Pochi giorni dopo la manifestazione un membro dell’UdS, Gabriele Aiello, è stato contattato telefonicamente da un Senatore della Commissione Parlamentare Ecomafia, esponendo senza troppi giri di parole, la volontà da parte del proprietario dell’impianto Comasa di denunciare il ragazzo per diffamazione. Nei giorni seguenti, le minacce di denuncia sono diventate numerose, infatti, il Senatore in questione ha annunciato che sarebbero partite le denunce anche verso alcuni esponenti del Coordinamento Comitati Fuochi e di una ‘’mamma coraggio’’. Ad oggi queste denunce non sono arrivate.

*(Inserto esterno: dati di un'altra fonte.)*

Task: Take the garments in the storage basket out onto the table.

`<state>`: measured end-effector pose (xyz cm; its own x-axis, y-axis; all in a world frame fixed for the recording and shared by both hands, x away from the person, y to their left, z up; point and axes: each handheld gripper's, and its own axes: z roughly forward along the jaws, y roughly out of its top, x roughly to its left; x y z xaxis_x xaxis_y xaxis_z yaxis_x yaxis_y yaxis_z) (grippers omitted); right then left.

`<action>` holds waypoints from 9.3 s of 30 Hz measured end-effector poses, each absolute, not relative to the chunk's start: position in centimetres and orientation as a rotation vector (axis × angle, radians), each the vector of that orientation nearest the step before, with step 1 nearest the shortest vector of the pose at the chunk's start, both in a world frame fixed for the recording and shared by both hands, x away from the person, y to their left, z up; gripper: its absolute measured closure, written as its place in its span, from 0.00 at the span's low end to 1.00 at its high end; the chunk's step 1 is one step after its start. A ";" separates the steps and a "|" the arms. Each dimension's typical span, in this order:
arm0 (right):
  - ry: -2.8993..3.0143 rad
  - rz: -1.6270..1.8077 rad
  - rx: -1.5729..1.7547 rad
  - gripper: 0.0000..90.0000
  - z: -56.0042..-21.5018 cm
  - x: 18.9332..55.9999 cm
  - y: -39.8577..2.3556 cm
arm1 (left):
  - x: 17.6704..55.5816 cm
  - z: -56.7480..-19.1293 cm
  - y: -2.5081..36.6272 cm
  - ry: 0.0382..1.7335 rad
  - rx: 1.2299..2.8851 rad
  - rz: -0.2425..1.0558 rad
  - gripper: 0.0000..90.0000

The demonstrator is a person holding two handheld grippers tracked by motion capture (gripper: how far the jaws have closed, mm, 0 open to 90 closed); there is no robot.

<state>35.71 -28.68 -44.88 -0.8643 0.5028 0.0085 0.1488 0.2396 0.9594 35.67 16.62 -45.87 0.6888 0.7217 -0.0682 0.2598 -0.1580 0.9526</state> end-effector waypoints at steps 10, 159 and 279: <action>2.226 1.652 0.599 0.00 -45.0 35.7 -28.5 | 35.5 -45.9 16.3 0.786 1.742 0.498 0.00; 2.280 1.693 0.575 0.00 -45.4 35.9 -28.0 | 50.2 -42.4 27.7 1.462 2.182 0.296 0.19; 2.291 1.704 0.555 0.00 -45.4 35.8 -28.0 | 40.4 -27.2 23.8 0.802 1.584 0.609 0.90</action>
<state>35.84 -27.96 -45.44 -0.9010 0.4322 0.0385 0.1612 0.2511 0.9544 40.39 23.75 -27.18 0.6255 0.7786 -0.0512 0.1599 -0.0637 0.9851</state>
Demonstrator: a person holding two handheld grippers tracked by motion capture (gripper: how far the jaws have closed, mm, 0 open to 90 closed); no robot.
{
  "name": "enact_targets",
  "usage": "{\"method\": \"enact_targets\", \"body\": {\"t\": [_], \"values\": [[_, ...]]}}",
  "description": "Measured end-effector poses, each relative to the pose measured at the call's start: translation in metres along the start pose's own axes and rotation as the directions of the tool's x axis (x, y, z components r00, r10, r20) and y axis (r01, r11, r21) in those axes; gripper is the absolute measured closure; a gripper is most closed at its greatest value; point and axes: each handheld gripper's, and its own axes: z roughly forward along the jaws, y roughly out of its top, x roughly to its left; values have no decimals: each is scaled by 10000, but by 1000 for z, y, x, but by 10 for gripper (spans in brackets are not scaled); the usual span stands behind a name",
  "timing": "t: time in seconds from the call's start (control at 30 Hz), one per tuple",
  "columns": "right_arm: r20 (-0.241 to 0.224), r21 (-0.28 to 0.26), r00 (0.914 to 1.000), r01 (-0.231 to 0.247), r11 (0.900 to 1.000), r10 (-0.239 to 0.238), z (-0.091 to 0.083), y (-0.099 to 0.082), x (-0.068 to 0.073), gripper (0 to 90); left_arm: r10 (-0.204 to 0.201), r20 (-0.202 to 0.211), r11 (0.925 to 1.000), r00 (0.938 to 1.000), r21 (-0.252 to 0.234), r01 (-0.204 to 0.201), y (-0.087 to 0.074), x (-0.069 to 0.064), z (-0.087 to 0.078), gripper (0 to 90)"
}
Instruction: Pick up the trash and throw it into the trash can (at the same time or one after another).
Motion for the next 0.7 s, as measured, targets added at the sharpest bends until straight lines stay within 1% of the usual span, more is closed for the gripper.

E’ evidente che l’obbiettivo era di far tacere le voci sulla Comasa.

“Riteniamo inaccettabile quanto sta accadendo.” – dichiara il movimento Uds “C’at accis a salut ““Il nostro movimento di protesta, composto da tantissime associazioni e realtà, non ha intenzione di fermarsi nonostante le minacce.”

“Ciò dimostra,” – continua l’UdS – “che stiamo colpendo nel segno e che finalmente si è creato un movimento plurale, capace di risvegliare gli animi della nostra città e far paura ai poteri forti ed a chi da anni specula sul nostro territorio. Non abbiamo intenzione di legittimare alcun atteggiamento intimidatorio, andremo avanti e continueremo la nostra lotta per liberare Casalnuovo da una situazione ormai inaccettabile, con un impatto sulla salute e sulla città non quantificabile e di cui ogni giorno subiamo le conseguenze.”